Eventually he roused himself and went to check the gardens, weeding as he went. Then he found a surprise in the composter garden where we are waiting for the echinacea and the speedwell to bloom.

a sprouted walnut!
When we first came here, our real estate agent suggested from the leaf he found around our two ash trees that flank the driveway, that they were maples. When we moved here, we soon learned that the maple leaves were from the hedges, oddly enough. We began to wonder if the trees were walnuts,judging by the shells (that we still continue to find on our driveway) but, as you know we eventually learned that they were ash trees, a very hard wood and last tree to get its leaves in the spring.

So we still don't know who has the walnut tree, and indeed, who is dropping the shells on our driveway. Considering that Wally put the composter garden in a few years ago, this is a somewhat recent burial. Wally decided to pot it until we figure out where it ought to go.

Two stems are growing out of it.

someof the leaves are growing in multiples, but most are single

a genuine walnut leaf; I'd never have known.

In the yard, just beyond, a lone buttercup

Up close

A pcture I forgot to show you last week shows a beautiful fungus 
on the old ash stump with some forget-me-nots

Today, some mushrooms and fungi that feed off the old ash stump

the mushrooms up close

The carnation pinks, such hardy little flowers

Whoops! a shocker about how badly the chimney on Forget-Me-Not Cabin has degraded towards the south and southeast sides that get the brunt of the sun and wind.

Last night, Wally knocked down a wasp nest that was too close to our front entrance.
This morning I saw a starling picking away at it, most of its cone shape missing. 
Was it eating the paper?

I gingerly turned it over, not knowing what I'd find.

Upon closer inspection, I see an ant lifting out a wasp larva,

Well, that's all a bit too real for me, the whole life and death thing, so I head out back to inspect the honeysuckle.  Can you believe this complicated mess of petals is just one bloom. The scent, well, you cannot imagine how sweet it all smells around here.

Walking back to the back entrance I spy a green fly on a hydrangea leaf.

Beside him a bumblebee is working on a stray lupin that is growing up through the hydrangea

a busy gentle worker

a fuzzy bee in lupin heaven

I couldn't get through the back door, still locked, and found a wasp exploring the front door.
I waited for him to go, and then I realized the wasps were trying to rebuild on the remains of their nest. Oh my.

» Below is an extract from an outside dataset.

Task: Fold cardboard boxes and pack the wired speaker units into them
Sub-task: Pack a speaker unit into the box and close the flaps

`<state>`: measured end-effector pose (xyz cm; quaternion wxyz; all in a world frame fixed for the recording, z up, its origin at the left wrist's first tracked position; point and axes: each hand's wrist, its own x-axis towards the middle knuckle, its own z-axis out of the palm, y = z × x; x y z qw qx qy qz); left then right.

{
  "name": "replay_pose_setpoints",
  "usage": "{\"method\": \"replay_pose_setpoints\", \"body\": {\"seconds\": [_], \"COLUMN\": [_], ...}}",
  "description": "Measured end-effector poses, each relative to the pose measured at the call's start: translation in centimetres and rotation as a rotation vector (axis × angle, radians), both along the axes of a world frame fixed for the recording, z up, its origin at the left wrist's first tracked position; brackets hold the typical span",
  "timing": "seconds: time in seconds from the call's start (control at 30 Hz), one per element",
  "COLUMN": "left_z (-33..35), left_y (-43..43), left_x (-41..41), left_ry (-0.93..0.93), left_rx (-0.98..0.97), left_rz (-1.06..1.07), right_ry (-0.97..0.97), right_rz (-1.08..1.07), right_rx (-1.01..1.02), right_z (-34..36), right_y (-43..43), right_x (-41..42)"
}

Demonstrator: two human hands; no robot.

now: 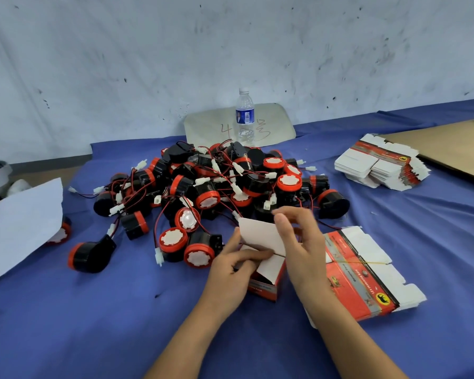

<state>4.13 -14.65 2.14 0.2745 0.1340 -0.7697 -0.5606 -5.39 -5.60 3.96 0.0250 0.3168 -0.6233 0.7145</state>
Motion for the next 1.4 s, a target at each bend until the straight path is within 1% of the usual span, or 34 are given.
{"method": "replay_pose_setpoints", "body": {"seconds": [0.1, 0.17, 0.27, 0.4, 0.47, 0.57, 0.63, 0.77, 0.83, 0.9, 0.93, 1.07, 1.2, 1.3, 1.4], "left_z": [0.1, -0.2, -0.6, -0.5, -0.2, 0.3, 0.1, -1.0, -1.1, -1.1, -1.1, -1.1, -1.2, -1.2, -1.2], "left_y": [-0.1, -0.1, -0.1, 0.1, 0.4, 0.7, 0.6, 0.0, -0.2, -0.2, -0.2, -0.3, -0.5, -0.5, -0.5], "left_x": [-0.1, -0.3, -0.4, -0.3, -0.4, -0.5, -0.5, -0.3, -0.4, -0.4, -0.4, -0.3, -0.4, -0.4, -0.4], "left_ry": [0.021, 0.027, -0.015, -0.087, -0.048, 0.064, 0.107, 0.134, 0.168, 0.173, 0.174, 0.195, 0.182, 0.156, 0.095], "left_rx": [0.057, 0.067, 0.061, -0.034, -0.043, 0.02, 0.079, 0.238, 0.29, 0.297, 0.296, 0.337, 0.379, 0.358, 0.21], "left_rz": [-0.021, -0.007, 0.072, 0.129, 0.124, 0.113, 0.126, 0.253, 0.327, 0.358, 0.361, 0.362, 0.348, 0.336, 0.316], "right_ry": [-0.089, -0.063, 0.006, 0.108, 0.116, 0.104, 0.112, 0.088, 0.142, 0.256, 0.278, 0.247, 0.294, 0.354, 0.413], "right_rz": [0.275, 0.327, 0.292, 0.222, 0.231, 0.259, 0.264, 0.305, 0.366, 0.386, 0.384, 0.385, 0.37, 0.363, 0.388], "right_rx": [0.085, 0.12, 0.152, 0.233, 0.261, 0.286, 0.306, 0.345, 0.391, 0.461, 0.478, 0.476, 0.486, 0.507, 0.566], "right_z": [-0.2, -0.3, -0.3, -0.2, -0.2, -0.2, -0.1, -0.3, -0.8, -1.4, -1.6, -1.8, -2.0, -1.9, -1.7], "right_y": [-0.3, -0.3, -0.2, -0.1, 0.1, 0.3, 0.4, 1.0, 1.4, 1.8, 1.8, 1.8, 1.9, 1.8, 1.7], "right_x": [0.2, 0.1, -0.1, -0.2, -0.3, -0.1, 0.1, 0.2, 0.6, 0.9, 0.9, 0.6, 0.6, 0.5, 0.5]}}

I got myself back into the kitchen where I fed the cats and sat myself down to look at these photos.
Babu was very curious about the box of apple seconds that we brought home last night.

He wants to get inside at something

But I make a noise to distract him

And now you see I have something else to distract me from the studio with all these apples to process.  I will try a mechanical apple peeler today that I have never used and hope that speeds things up.  
Taking pleasure in the small things that enrich our lives.